I've seen a lot of ink over the last two weeks attempting to explain the Taliban's lightning takeover of this beautiful country. Biden botched the withdrawal. Afghans are tribal. The Taliban wouldn't have been able to if they weren't popular. Pakistan enabled them.
I won't opine on the accuracy of these statements. People a lot smarter than I can duke it out. My calling is to help the traumatized and voiceless and take their stories to lawmakers to give them a voice. Same I did in Tijuana and Texas and at Dulles during the Muslim Ban.
I went to Dulles again on Sunday night when I found out a young Afghan had been detained there for nearly 3 days. No lawyer, no info. We dutifully filed our G-28's even though they're routinely ignored by CBP. (I've seen this movie before. A lot.)
And as usual, our persistence and hints at filing a habeus worked: he was released at 4 am Monday morning.
Today, I had the ill fortune to read another piece by Mark Krikorian, the executive director of the white nationalist mouthpiece Center for Immigration Studies. Afghanistan is too delicious a crisis for these hatemongers: they jump every time like hungry pike fish.
Vetting. That's all they care about when it comes to immigrants, especially of the swarthy bearded variety. But of course, no vetting system is enough.
These jokers are the ones that have an iron grip on immigration policy. They are, in large part, the reason my client was detained for 3 days without a lawyer.
Four decades of telling lawmakers to shut down the pipeline and extremely vet the tiny stream that remained, then set deportation booby traps to ensnare as many in the trickle that made it. Wall after wall after wall had already been built. "Build the wall?" Who are we kidding?
After Trump lost, I vowed never to be complacent again. But in Aug 2021 I was in the same literal spot as Jan 2017, begging to be allowed to see my client, texting colleagues to start ghostwriting petitions, arguing points of law to agents who DGAF.
Everything stays the same.
I get that there are security concerns. I just disagree that building walls is the solution. To me, #NoBanNoWallNoRaids means something.
We have thousands of new Afghan people landing here. There is actual agreement on both sides of the aisle on bringing them here (even if some continue to cry vet vet vet)
That was the thrust of our message when we talked to our MoC @JenniferWexton. That's my message to @SecMayorkas, and to @JoeBiden:
How we treat our newest arrivals is what defines us.
Better: how they become us is what defines us.
May God protect the people of Afghanistan in jihad against the Taliban.
Virulent Islamophobe and white nationalist sympathizer.
Pushes racist agenda under academic guise.
Thinks immigrant children should be sent to Guantánamo.
As @Allandaros notes, the respondent in this case couldn't convince the court he didn't participate in the Rwandan genocide. Bad facts make bad law.
But the Board did something interesting, too.
It noted that equitable defenses like laches originate from the Constitution.
Article III, to be specific. Real courts have this authority: immigration "courts" don't qualify.
So when we talk about due process in imm courts, we mean creating courts pursuant to Constitutional authority. For immigration, that's Article I. fedbar.org/government-rel…

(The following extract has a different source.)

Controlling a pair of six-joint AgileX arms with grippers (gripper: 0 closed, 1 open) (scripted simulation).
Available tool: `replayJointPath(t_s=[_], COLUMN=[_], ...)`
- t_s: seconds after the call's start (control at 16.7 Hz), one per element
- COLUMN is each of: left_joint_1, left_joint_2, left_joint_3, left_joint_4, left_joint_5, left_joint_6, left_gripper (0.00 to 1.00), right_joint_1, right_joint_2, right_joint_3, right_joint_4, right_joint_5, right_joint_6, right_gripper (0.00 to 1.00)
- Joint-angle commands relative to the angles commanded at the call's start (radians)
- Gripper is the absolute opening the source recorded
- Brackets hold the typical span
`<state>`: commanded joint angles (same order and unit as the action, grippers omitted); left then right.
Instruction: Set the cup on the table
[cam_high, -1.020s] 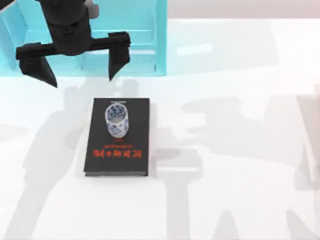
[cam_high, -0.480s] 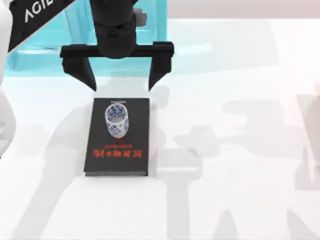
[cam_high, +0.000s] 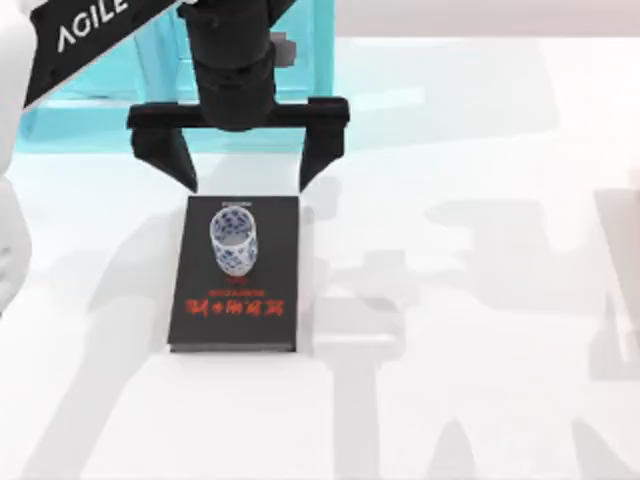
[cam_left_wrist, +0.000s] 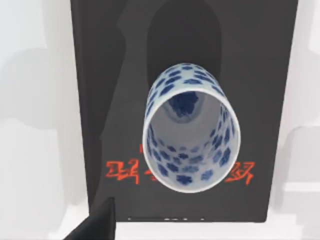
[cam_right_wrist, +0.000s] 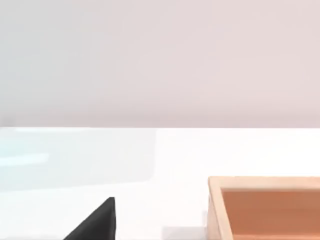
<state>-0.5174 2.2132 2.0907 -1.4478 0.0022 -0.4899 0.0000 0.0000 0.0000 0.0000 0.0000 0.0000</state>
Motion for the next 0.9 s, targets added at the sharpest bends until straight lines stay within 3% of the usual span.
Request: replayJointPath(t_s=[0.48,0.78,0.9], left_joint_1=[0.000,0.000,0.000], left_joint_2=[0.007,0.008,0.008], left_joint_3=[-0.296,-0.319,-0.319], left_joint_4=[0.304,0.326,0.326], left_joint_5=[0.000,0.000,0.000], left_joint_6=[0.001,0.001,0.001], left_gripper=[1.00,1.00,0.85], right_joint_1=[0.000,0.000,0.000], right_joint_2=[0.000,0.000,0.000], right_joint_3=[0.000,0.000,0.000], right_joint_4=[0.000,0.000,0.000], right_joint_5=[0.000,0.000,0.000], right_joint_6=[0.000,0.000,0.000], right_gripper=[1.00,1.00,1.00])
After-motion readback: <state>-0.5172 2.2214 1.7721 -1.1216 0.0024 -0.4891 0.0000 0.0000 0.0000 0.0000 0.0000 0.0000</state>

OK. This is a problem. As I said in 2019, "basic standards of journalistic integrity are that these organizations be properly contextualized as the white nationalist organizations that they are.”
These are the groups that enabled ppl like Stephen Miller.
.@DefineAmerican did a similar study covering 2014-2018 and found the same troubling trend: white nationalist organizations being given cover as a legitimate "other side" of the immigration debate.
WHITE NATIONALISTS ARE NOT LEGITIMATE. That's all.
*knock knock* hey @StephenM you listening? I'm the guy unsealing the #TantonPapers, the blueprint for the organizations that told you how to build your deportation machine.
I've been at this for over 4 years. Just wanted to share a little update!
Some quick background: John Tanton was the mastermind behind the largest and most effective anti-immigrant organizations in the US. Tied inextricably to the white nationalist movements, they've infiltrated deep into all levels of government and policy.
After 4 years, thanks to @isabelaalhadeff I finally got to see the "gift agreement" Tanton struck with UM. And it likely doesn't reach the level of an enforceable contract. Nothing more than a string of receipts. But here's the kicker:
After 4 years, I'm finally taking @UMich to trial.
Yesterday we propounded initial discovery. Item #1:
"PRODUCE: The Donor/Gift Agreement between Dr. Tanton and The University of Michigan/Bentley Historical Library."
Besides the papers themselves, this secret gift agreement is the most important piece of this puzzle. Why did Tanton want to keep his papers secret through 2035? How did they agree to only keep half of them closed, and why? Were there any other parties involved in the decision?
I had tried to request this secret agreement through FOIA in 2017, but UM denied it, saying we were parties to litigation. OK, fair enough. One of my colleagues tried to ask for it, and they denied her too, saying she was my agent and therefore a party to the litigation as well!